Alors que le variant delta se répand dans le monde à grande vitesse, les premiers résultats en vie réelle de la vaccination tracent un chemin de sortie de crise.

L_es défenses doivent tenir. »_ Les amateurs de littérature fantastique reconnaîtront la réplique. Mais c’est de défenses immunitaires qu’il s’agit ici, alors que le monde tourne son regard depuis plusieurs semaines vers les pays qui ont le plus massivement vacciné leurs populations et qui, pour certains, sont déjà confrontés à une nouvelle vague épidémique portée par le variant delta.

Cette souche de Sars-Cov-2, initialement apparue en Inde à l’occasion d’une vague printanière d’une violence inouïe, constitue l’essentiel du problème actuel. 60 % plus contagieux que le variant alpha (dit « anglais »), le variant delta serait donc près de trois fois plus transmissible que la souche initiale. En Australie, où la région de Sydney tente de reprendre le contrôle de sa stratégie « zéro covid » après une brèche, certaines contaminations ont été formellement identifiées à la suite de contacts extrêmement fugaces. La suspicion semble aussi justifiée au regard de la progression du delta dans les pays où il est déjà implanté. Au Royaume-Uni, il est devenu hégémonique en seulement huit semaines. Aux États-Unis, il est en passe de prendre l’ascendant dans plusieurs États. Même en France, où l’on bénéficie pourtant d’une conjoncture très favorable avec moins de 20 nouveaux cas par jour pour 100 000 habitants, sa part dans les contaminations double chaque semaine et représente désormais plus de 30 % des cas en métropole.

Ce phénomène de remplacement est connu, il a déjà été observé avec le variant alpha, responsable de la troisième vague en Europe en janvier dernier (1). Pour delta, cet horizon se situe au mois d’août en Europe, comme l’ont calculé simultanément le Centre européen de prévention et de contrôle des maladies, l’OMS et l’Institut Pasteur en France. Mais cette projection apparaît déjà optimiste au vu du grand brassage que représentent l’Euro de football et la réouverture des sites touristiques.

Ce sentiment que la vie reprend est pourtant salutaire pour nombre d’entre nous. Seize mois que le monde est entré dans l’ère de la pandémie de covid-19. Seize mois que de nombreux pays vivent au rythme des « vagues » et des confinements successifs. Malgré des rebondissements inattendus et une certaine cacophonie médiatique et scientifique, l’épidémie montre quelques mornes régularités : augmentez les contacts sociaux, les contaminations progressent et, avec elles, le risque de débordement des systèmes hospitaliers ; limitez les premiers, les secondes régressent.
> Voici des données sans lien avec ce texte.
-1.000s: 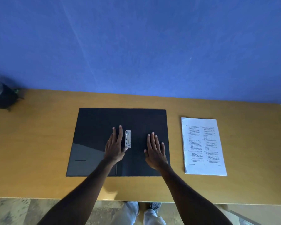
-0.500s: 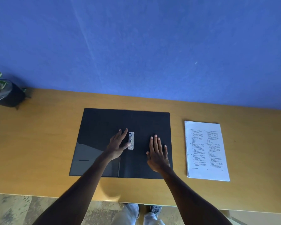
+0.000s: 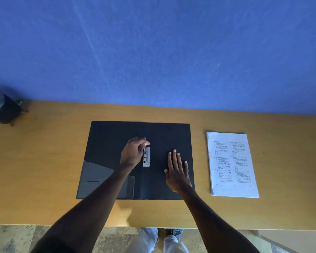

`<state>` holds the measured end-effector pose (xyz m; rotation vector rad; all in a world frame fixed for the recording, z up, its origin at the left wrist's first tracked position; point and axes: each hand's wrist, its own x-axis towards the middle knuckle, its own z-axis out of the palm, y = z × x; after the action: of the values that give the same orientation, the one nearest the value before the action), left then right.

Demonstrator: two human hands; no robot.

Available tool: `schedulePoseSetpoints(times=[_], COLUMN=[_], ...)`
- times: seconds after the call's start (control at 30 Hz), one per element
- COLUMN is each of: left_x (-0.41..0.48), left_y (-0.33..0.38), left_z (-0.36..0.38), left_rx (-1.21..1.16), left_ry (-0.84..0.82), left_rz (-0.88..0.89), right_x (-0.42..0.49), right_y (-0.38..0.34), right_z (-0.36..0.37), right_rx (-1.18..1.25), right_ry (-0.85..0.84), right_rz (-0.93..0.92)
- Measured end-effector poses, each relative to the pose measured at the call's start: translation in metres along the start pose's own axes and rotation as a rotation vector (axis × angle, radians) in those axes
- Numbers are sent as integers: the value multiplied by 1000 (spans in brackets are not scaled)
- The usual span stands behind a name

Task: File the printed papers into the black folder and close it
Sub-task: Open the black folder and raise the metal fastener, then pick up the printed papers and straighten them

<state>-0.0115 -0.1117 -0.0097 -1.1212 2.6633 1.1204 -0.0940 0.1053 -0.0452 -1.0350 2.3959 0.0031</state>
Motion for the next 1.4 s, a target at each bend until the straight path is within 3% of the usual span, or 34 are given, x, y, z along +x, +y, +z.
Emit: schedulePoseSetpoints(times=[0.2, 0.57, 0.87, 0.97, 1.13, 1.4], left_x=[14, 31, 28, 21, -2, -42], left_y=[0, -11, -10, 1, 45, 146], left_z=[-5, 7, 0, 1, 30, 125], left_rx=[58, 215, 126, 123, 165, 214], left_ry=[62, -13, -22, 34, 68, -52], left_rz=[1, 56, 78, 76, 150, 212], right_x=[-1, 5, 2, -1, -23, -59], right_y=[-1, 2, 1, 4, 45, 170], right_z=[1, 10, -2, -13, -32, -57], right_rx=[9, 27, 49, 156, 254, 207], right_ry=[13, 19, -36, -51, 78, 128], right_rz=[-4, 31, 27, -3, 13, 179])
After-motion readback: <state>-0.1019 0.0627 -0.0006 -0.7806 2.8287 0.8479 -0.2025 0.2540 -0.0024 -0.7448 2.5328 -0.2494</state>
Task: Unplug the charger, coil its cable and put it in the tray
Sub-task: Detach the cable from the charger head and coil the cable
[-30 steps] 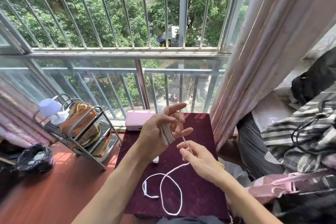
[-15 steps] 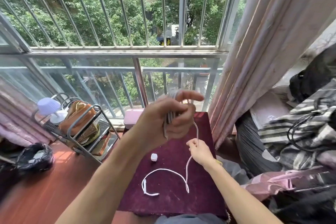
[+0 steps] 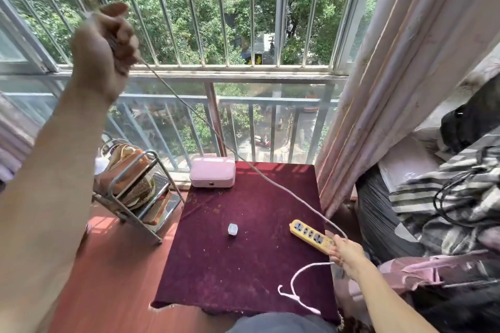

De quoi trouver le temps très long pour les animaux sociaux que nous sommes. Pourtant, si les choses semblent stagner et les épisodes se répéter à l’identique, ce n’est pas tout à fait le cas. Sur le plan des mauvaises nouvelles qui donnent cette impression d’éternel recommencement, le phénomène des variants qui apparaissent préférentiellement là où l’épidémie reste incontrôlée (2) et mettent en danger, en retour, les stratégies mises en place ailleurs.